Depuis cette Conférence de Stockholm, les États ont jugé nécessaire de lier tous les efforts de protection de l'environnement aux efforts de développement économique, dans tous les traités internationaux en matière d'environnement. Une différenciation nette des obligations entre les groupes de pays - développés et en développement -, est faite afin de remédier aux inégalités socio-économiques.
Voilà comment le traitement différencié est devenu l'une des bases de référence du droit international de l'environnement.
Mais bien que le traitement différencié soit adopté et intégré à la fois dans la Convention-cadre sur les Changements Climatiques (CCNUCC) en 1992 et dans le Protocole de Kyoto en 1997, les différentes négociations sur le climat qui se sont poursuivies tout au long de 22 dernières années échoppent, entre autres, sur cette même question épineuse.
Les États peinent à trouver un consensus sur l'application durable de cette différenciation de traitement dans un instrument juridiquement contraignant.
Une des raisons qui rend difficile l'adoption d'un accord contraignant, c'est le consensus sur la responsabilité que doivent assumer certains pays notamment (Brésil, Inde, Chine, Afrique du Sud) qui, autrefois, étaient catégorisés comme pays en développement, mais aujourd'hui ont connu une forte croissance économique et comptent parmi les grands pollueurs.

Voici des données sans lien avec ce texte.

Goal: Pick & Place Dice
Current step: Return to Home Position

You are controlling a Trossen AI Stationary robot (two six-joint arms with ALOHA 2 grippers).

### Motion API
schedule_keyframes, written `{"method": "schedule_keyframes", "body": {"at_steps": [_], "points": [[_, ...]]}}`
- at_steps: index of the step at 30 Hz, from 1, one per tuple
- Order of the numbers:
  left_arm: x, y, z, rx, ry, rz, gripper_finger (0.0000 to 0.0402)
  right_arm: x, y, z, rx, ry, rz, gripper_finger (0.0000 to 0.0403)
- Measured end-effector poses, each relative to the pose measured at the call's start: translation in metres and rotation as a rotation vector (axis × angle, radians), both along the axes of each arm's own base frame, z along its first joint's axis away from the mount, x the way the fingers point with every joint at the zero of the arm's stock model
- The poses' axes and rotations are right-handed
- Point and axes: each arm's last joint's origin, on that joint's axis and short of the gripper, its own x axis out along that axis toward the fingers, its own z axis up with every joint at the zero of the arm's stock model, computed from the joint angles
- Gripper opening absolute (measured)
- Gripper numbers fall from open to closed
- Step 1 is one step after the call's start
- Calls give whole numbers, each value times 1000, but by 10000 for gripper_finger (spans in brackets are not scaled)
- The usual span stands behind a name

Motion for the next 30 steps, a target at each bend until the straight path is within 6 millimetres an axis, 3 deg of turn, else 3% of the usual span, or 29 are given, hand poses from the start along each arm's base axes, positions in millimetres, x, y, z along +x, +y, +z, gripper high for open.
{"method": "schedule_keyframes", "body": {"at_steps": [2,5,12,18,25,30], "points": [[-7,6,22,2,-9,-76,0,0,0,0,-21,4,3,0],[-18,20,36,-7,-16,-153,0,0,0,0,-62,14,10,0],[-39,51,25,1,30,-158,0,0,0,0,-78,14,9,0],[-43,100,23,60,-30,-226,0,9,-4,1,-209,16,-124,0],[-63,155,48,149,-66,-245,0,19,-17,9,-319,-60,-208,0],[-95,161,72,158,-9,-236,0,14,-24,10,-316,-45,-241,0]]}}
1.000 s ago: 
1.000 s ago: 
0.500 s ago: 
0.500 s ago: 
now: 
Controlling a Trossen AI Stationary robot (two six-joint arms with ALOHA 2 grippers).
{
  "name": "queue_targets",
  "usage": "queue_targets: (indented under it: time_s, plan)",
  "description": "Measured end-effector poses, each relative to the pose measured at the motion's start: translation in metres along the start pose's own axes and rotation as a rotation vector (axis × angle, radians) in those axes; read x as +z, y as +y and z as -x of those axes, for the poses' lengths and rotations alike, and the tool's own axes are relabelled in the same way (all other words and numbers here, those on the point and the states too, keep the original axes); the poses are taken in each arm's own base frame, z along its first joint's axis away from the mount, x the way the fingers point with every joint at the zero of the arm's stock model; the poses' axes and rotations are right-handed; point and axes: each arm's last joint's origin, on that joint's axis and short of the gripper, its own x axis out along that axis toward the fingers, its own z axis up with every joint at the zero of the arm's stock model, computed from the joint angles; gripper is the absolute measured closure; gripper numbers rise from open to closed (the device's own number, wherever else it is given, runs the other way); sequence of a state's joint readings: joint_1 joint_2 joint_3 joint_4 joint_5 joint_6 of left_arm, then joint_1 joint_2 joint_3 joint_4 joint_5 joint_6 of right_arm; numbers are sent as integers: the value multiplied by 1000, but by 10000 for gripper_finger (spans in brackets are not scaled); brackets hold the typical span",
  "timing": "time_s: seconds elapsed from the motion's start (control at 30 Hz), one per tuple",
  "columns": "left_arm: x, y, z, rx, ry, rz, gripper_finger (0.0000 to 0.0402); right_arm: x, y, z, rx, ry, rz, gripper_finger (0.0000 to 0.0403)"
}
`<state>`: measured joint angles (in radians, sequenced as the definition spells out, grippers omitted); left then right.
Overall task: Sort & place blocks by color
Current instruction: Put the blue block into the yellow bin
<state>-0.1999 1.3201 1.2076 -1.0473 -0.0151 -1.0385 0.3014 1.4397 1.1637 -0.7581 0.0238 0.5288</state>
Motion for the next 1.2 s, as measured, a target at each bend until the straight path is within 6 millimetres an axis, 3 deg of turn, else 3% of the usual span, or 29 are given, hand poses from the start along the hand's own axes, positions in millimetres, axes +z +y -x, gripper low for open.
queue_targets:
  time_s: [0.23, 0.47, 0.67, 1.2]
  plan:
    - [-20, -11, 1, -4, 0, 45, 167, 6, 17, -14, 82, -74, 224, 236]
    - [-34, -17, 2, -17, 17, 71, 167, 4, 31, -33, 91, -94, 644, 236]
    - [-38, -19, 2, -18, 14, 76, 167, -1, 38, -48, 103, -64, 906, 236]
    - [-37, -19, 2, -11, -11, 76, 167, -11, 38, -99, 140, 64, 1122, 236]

Comment surmonter cette impasse et aboutir à un compromis?
Le réchauffement climatique est le résultat de notre mode de vie, de production et de consommation. Il constitue donc un des grands défis de notre époque auquel nous devons absolument relever.
Tous les États devraient relire le Rapport Brundtland de 1987 pour comprendre que le développement durable doit être celui qui répond aux besoins du présent sans compromettre la possibilité, pour les générations à venir, de répondre à leurs propres besoins.
Pour nos intérêts égoïstes et parfois les choix des politiques publiques que nous adoptons, nous ne nous préoccupons pas de la détérioration de l'environnement et de la Terre, qui est un patrimoine commun à l'humanité toute entière.
Nous feignons d'ignorer qu'en laissant brûler la Terre consciemment, la nature finira par devenir néfaste à tous les humains, peu importe leur niveau de développement, et le feu nous consumera tous.
Par contre, si nous voulons véritablement réduire le réchauffement climatique mondial, nous savons exactement ce que nous devons faire. Tous (États, entreprises, individus), nous devons mettre la main à la pâte et nous engager à participer individuellement et collectivement.
Et ce, en tenant bien évidemment compte des particularités de chacun et sa capacité de disposer des moyens appropriés d'atténuation et d'adaptation pour lutter efficacement contre le réchauffement climatique.
Ceci dit, nous avons tous le devoir moral et la responsabilité éthique d'assurer la durabilité de l'environnement. Si chacun devait assumer sa responsabilité à la COP21, le résultat sera éclatant, mais si l'on recommençait à se rejeter des responsabilités historiques, le résultat sera mitigé comme lors des précédentes.
Qu'à cela ne tienne, une chose est vraie que si les problèmes environnementaux sont mondiaux, les impacts se font ressentir d'abord au niveau local, notamment par la fonte des glaces, l'élévation du niveau des mers, les inondations, la sécheresse, les vagues de chaleur, la contamination des réserves d'eau douce, les migrations massives, etc.